Design for engagement
Sharing
From our research studies, word-of-mouth communication and consuming viral content via Instagram or Facebook was more popular than trawling through search page results. The social aspect is extended to the physical environment where devices can sometimes be shared with more than one person, or in some cases, one mobile is used concurrently with more than one user at a time. In numerous interviews, customers talk about not using biometric authentication so that family members can access their devices.
Building empathy
To understand the layers of personalisation, privacy and security on a device, it’s worth loaning a device from your research team or just borrow a friend’s phone (if they let you!). How far do you get before you require biometric authentication or a PIN to proceed further? If you decide to wipe a personal device, what steps can you miss out from the setup, and how does that affect your experience post setup?
Offline to Online: GrabNow connecting with driver
Design for sharing
If necessary, facilitate device sharing through easy switching of accounts, and enable people to remove or hide private content after use. Allow content to be easily shared for both online and offline in-person situations. Using this approach, GrabNow allows passengers to find and connect with a nearby driver without having to pre-book and wait for a driver to arrive. This offline to online interaction also saves data and battery for the customer.
Support and tutoring
In Southeast Asia, people find troubleshooting issues from inside a help page troublesome and generally prefer human assistance, like speaking to someone through a call centre. The opportunity for face-to-face tutoring on how something works is often highly desired and is much more effective than standard onboarding flows that many apps use. From the many physical phone stores, it’s not uncommon for people to go and ask for help or get apps manually installed onto their device.
Building empathy
Apart from speaking with your customers regularly, always look through the Play and App Store reviews for common issues. Understand your customers’ problems and the jargon they use to describe what happened. If you have a customer support team, the tickets created will be a key indicator of where your customers need the most support.
Help and Feedback Design implications
Make support accessible through a variety of methods: online forms, email, and if possible, allow customers to call in. With in-app or online forms, try to use drop-downs or pre-populated quick responses to reduce typing, triage the type of support, and decrease misunderstanding when a request comes in. When a customer makes a Grab transport booking for the first time, we assist the customer through step-by-step contextual call-outs.
Local aesthetics
This photo was taken in Medan, Indonesia, on the day of an important wedding. It was impressive to see hundreds of handcrafted, colourful placards lining the streets for miles, but maybe more admirable that such an occasion was shared with the community and passers-by, and not only for the wedding guests.
A wedding celebration flower board in Medan, Indonesia
These types of public displays are not exclusive to weddings in Southeast Asia, vibrant colours and decorative patterns are woven into the fabric of everyday life, indicative of a jovial spirit that many people in the region possess.
Building empathy
What are some of the immediate patterns and surfaces that exist in your workspace? Looking around your immediate environment can provide an immediate assessment of visual stimuli that can influence your decisions on a day-to-day basis.
Wall space can be incredibly valuable when you can display photos from your research trip, or find online inspiration to recreate some of the visual imagery from your target markets. When speaking with your customers, ask to see mobile wallpapers, and think about how fashion could also play a role in determining an aesthetic choice. Lastly, take time out when on a research trip to explore the streets, museums, and absorb some of the local cultures.

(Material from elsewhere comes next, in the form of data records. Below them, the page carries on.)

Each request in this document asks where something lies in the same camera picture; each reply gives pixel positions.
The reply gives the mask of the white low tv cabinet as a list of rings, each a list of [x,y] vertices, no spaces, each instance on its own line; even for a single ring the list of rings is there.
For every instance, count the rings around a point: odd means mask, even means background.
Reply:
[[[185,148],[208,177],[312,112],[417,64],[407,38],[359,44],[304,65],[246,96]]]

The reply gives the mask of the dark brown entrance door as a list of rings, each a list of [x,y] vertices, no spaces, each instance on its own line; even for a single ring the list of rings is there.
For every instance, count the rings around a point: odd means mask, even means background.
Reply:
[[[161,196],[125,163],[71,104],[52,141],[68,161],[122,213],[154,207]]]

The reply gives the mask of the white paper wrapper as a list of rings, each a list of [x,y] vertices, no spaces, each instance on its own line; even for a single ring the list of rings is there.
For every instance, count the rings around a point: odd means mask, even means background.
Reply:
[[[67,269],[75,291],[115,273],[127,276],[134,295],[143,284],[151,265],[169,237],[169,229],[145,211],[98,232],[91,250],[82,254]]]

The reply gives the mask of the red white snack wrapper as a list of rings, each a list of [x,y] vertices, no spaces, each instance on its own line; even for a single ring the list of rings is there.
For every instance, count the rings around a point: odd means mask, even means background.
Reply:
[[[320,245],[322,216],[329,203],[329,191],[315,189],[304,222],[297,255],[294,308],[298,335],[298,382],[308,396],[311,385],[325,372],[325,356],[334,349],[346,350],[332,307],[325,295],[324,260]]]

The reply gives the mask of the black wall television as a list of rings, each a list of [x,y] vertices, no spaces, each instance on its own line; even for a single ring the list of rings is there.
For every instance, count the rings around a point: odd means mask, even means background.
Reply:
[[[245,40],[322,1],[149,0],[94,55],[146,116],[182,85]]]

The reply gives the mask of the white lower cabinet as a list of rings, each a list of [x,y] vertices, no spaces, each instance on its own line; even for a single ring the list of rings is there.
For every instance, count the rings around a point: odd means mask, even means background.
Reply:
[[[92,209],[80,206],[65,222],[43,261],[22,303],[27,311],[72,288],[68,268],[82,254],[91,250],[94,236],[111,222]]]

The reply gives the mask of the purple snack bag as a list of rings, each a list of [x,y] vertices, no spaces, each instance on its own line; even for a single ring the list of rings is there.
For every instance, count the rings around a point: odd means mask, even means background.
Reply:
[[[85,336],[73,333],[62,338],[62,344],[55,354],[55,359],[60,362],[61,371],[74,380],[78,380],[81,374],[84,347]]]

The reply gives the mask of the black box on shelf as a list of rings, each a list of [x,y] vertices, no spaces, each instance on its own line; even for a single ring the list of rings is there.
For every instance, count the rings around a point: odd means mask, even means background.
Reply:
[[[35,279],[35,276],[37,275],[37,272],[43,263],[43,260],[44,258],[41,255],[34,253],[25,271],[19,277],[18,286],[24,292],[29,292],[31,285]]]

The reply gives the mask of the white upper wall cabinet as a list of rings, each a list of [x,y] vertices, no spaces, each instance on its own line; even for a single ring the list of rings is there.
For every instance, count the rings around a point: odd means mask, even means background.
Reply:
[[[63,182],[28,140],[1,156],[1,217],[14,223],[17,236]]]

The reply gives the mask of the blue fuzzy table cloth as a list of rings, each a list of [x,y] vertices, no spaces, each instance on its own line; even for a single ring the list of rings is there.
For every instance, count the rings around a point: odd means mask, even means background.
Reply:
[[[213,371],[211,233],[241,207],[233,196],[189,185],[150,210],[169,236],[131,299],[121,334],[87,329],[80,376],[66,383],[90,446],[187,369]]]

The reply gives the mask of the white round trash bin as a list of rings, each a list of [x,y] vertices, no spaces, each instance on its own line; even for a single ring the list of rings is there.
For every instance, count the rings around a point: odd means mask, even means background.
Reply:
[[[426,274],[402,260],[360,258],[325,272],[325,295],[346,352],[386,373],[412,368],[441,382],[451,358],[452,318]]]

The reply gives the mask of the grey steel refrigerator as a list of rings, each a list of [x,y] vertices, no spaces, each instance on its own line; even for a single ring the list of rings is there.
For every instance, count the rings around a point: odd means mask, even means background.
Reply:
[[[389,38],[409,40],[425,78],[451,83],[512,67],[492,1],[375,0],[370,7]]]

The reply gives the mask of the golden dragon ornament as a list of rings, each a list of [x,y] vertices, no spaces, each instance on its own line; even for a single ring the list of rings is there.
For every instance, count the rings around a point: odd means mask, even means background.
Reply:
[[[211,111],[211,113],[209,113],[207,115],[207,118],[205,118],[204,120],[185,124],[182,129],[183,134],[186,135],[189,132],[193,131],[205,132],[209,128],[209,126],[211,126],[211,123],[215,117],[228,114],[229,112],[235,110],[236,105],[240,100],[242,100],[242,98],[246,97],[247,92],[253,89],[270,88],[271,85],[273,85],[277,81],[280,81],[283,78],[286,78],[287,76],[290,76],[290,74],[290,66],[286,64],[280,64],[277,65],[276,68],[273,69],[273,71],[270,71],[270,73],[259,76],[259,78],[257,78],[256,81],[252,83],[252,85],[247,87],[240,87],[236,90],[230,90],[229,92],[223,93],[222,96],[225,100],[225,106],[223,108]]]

Design to delight and surprise customers
Capture local inspiration on research trips to incorporate into visual collections that can be a source of inspiration for colour, imagery, and textures. Find opportunities in your product to delight and engage customers through appropriate images and visuals. Grab’s marketing consent experience leverages illustrative visuals to help customers understand the different categories that require their consent.
For all our markets, we work with local teams around culturally sensitive visuals and imagery to ensure our content is not offensive or portrays the wrong connotations.
My top 5 for guerrilla field research
If you don’t have enough time, stakeholder buy-in or budget to do research, getting out of the office to do your own is sometimes the only answer. Here are my top 5 things to keep in mind.
Don’t jump in. Always start with observation to capture customers’ natural behaviour.
Sanity check scripts. Your time and customers’ time is valuable; streamline your script and prepare for u-turns and potential Facebook and Instagram friend requests at the end!
Ask the right people. It’s difficult to know who wants to or has time for your 10-minute intercept. Look for individuals sitting around and not groups if possible (group feedback can be influenced by the most vocal person).
Focus on the user.Never multitask when speaking to the user. Jotting notes on an answer sheet is less distracting than using your mobile or laptop (and less dangerous in some places!). Ask permission to record audio if you want to avoid notetaking all together but this does create more work later on.
Use insights to enrich understanding. Insights are not trends and should be used in conjunction with quantitative data to validate decision making.
Feel inspired by this article and want to learn more? Grab is hiring across Southeast Asia and Seattle. Connect with me on LinkedIn or Twitter @PhilipMadeley to learn more about design at Grab.
In the world of design jargon, meet “service design”. Unlike other objectives in design to simplify and clarify, service design is not about building singular touchpoints. Rather, it is about bringing ease and harmony into large and often complex ecosystems.
Think of the human body. There are organ systems such as the cardiovascular, respiratory, musculoskeletal, and nervous systems. These systems perform key functions that we see and feel everyday, like breathing, moving, and feeling.
Service design serves as the connective tissue that brings the amazing systems together to work in harmony. Much of the work done by the service design team at Grab revolves around connecting online experiences to the offline world, connecting challenges across a complex ecosystem, and enabling effective collaboration across cross-functional teams.
Connecting online experiences to the offline world
We explore holistic experiences by visualizing the connections across features, both through the online-offline as well as internal-external interactions. At Grab, we have a collection of (very cool!) features that many teams have worked hard to build. However, equally important is how a person arrives from feature to feature seamlessly, from the app to their physical experiences, as well as how our internal teams at Grab support and execute behind-the-scenes throughout our various systems.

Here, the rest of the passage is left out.